* Data excerpts:
========================================================================

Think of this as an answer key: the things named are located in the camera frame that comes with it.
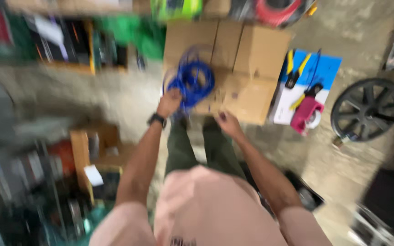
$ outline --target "watch strap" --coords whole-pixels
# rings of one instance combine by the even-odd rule
[[[159,121],[162,124],[162,128],[165,129],[165,126],[167,126],[167,119],[164,117],[158,115],[157,113],[154,113],[151,118],[148,120],[148,124],[151,125],[155,120]]]

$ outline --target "pliers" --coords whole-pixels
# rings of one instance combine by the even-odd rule
[[[297,109],[297,107],[299,107],[299,105],[302,103],[302,101],[305,99],[305,97],[313,97],[315,98],[317,93],[319,93],[321,90],[323,89],[323,85],[321,83],[317,83],[315,84],[311,89],[309,89],[308,91],[305,91],[302,96],[290,106],[290,111]]]
[[[303,70],[304,70],[306,64],[308,63],[308,60],[311,57],[311,53],[308,53],[306,55],[305,59],[303,59],[303,61],[300,64],[299,68],[297,69],[297,71],[293,73],[293,68],[294,68],[293,57],[294,57],[294,53],[295,52],[296,52],[296,50],[291,49],[290,51],[288,51],[288,54],[287,54],[287,75],[288,75],[288,79],[287,79],[287,82],[285,83],[285,87],[288,88],[288,89],[293,89],[293,87],[296,85],[297,80],[302,75]]]

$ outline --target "metal wheel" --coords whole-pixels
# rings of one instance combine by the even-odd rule
[[[392,123],[372,115],[394,117],[394,83],[380,78],[358,81],[336,100],[331,112],[332,129],[339,137],[353,135],[365,142],[384,134]]]

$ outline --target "concrete floor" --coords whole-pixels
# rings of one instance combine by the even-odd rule
[[[334,133],[330,112],[338,95],[362,78],[387,77],[381,72],[384,54],[394,34],[394,1],[319,1],[311,18],[289,28],[295,36],[293,48],[341,56],[343,62],[320,126],[301,137],[288,126],[244,126],[251,141],[276,165],[303,177],[326,200],[315,216],[335,246],[352,245],[347,237],[355,203],[379,166],[394,157],[394,126],[382,137],[368,143],[350,143],[341,151],[331,146]],[[35,103],[56,112],[80,110],[101,116],[120,126],[123,140],[138,141],[146,130],[146,120],[156,109],[161,64],[148,62],[148,71],[137,71],[134,59],[129,73],[100,74],[96,77],[44,67],[1,67],[0,82],[5,84],[18,105]],[[204,159],[199,124],[189,132],[195,152]],[[168,131],[162,135],[158,168],[150,190],[153,208],[161,189],[167,158]]]

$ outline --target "blue cable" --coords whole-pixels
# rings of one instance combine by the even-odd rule
[[[173,88],[180,90],[183,97],[180,108],[186,113],[198,102],[206,98],[215,86],[214,74],[208,64],[201,62],[198,57],[195,60],[188,60],[193,52],[195,50],[190,49],[183,54],[179,62],[177,75],[167,87],[167,91]],[[199,72],[205,75],[204,85],[198,81]]]

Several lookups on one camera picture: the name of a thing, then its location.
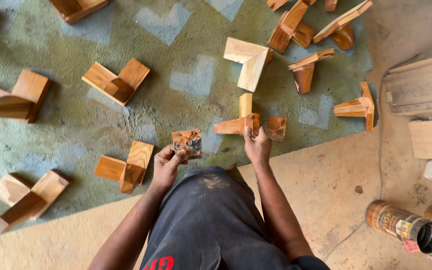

========================================================================

* Exercise prompt:
Within the records, filter for lines that contain the word "camera" and show each one.

* Result of the exercise:
Think of this as an answer key: the things named are located in the camera frame that comes with it.
Several lookups on one camera picture: the name of a thing, then its location.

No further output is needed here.